To that end, in the directed receiver system 1 of FIG. 2, light source 3A comprises a signal transmitter 20 controlled from the controller 11 and driven by a (LED) driver 21. Furthermore, remote control device 2 comprises a directional signal receiver 22 and a detector 23 for detecting signals over a directional channel 24 from the signal transmitter 20. The signals over directional channel 24 are e.g. infrared signals and are intended for selecting the light source 3A.
In contrast, in the directed transmitter system 1 of FIG. 3, remote control device 2 contains a directional signal transmitter 20 driven by a driver 21, whereas light source 3A contains a signal receiver 22 and detector 23 for detecting signals over directional channel 24 from the signal transmitter 20. Again, the signals over directional channel 24 are e.g. infrared signals and are intended for selecting the light source 3A. In the directed transmitter system, once a light source 3A detects that it has been selected, this is communicated over the radio link RF to the remote control device 2.
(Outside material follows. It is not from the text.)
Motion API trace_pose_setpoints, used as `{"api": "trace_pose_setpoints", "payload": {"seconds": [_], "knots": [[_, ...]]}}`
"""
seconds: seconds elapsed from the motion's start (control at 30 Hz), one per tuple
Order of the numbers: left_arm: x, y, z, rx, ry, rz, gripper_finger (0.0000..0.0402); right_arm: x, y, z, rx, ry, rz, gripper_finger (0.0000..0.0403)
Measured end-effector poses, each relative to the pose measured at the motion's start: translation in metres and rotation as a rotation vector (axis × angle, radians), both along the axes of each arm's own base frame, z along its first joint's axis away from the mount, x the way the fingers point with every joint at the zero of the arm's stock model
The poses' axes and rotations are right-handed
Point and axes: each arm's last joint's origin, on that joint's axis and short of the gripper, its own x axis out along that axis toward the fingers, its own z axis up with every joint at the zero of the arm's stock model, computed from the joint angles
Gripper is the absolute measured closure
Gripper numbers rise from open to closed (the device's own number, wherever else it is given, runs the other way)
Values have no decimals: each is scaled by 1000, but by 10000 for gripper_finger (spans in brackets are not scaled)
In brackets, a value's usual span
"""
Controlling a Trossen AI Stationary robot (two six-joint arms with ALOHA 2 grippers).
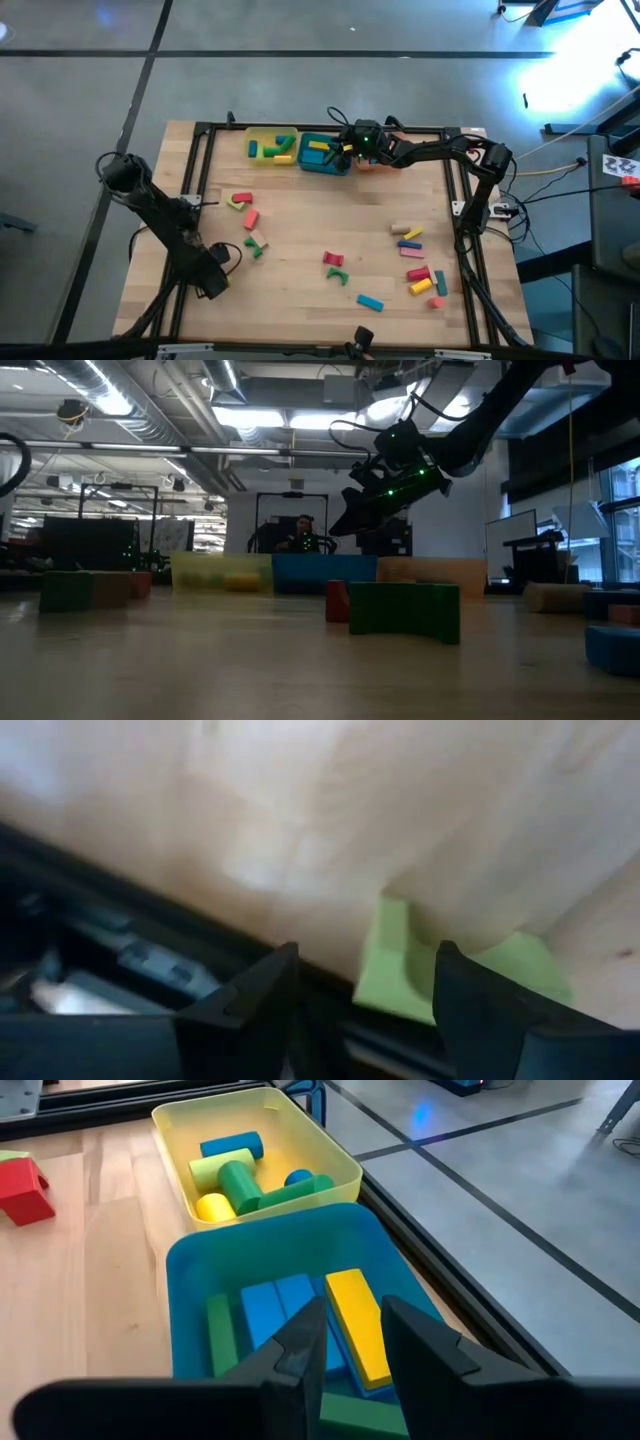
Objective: Sort blocks by size
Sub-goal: Put the light green arch block in the orange bin
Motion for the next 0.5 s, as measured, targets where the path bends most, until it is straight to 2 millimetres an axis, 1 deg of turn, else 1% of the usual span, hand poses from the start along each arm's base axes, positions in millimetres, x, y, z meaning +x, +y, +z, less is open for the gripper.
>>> {"api": "trace_pose_setpoints", "payload": {"seconds": [0.2,0.27,0.37,0.5], "knots": [[-2,2,-12,-39,-19,-2,204,0,0,0,0,0,0,301],[-3,2,-15,-56,-8,2,213,0,0,0,0,0,0,301],[-4,2,-18,-79,4,6,243,0,0,0,0,0,0,301],[-5,3,-20,-84,11,8,307,0,0,0,0,-1,0,301]]}}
In both systems, selection of the light source 3A is typically performed by aiming the remote control device 2 at the light source, such that the signal of the signal transmitter 20 is detected by the detector 23. Once light source 3A is selected, a network address of light source 3A is transmitted to the remote control device 2 over radio link RF. After selection of the light source 3A, the control signals include the thus obtained network address, such that it is no longer required to aim the remote control device 2 in the direction of the light source 3A for transmitting control signals to the light source 3A over the radio link RF. This allows person P to focus attention on the position or object illuminated.
The present disclosure relates to a method for improving the accuracy of selecting a light source 3A, 3B using the remote control device 2. This aspect is especially important in a situation wherein light sources 3A and 3B are at a close distance as compared to the distance between the remote control device 2 and the light sources 3A, 3B.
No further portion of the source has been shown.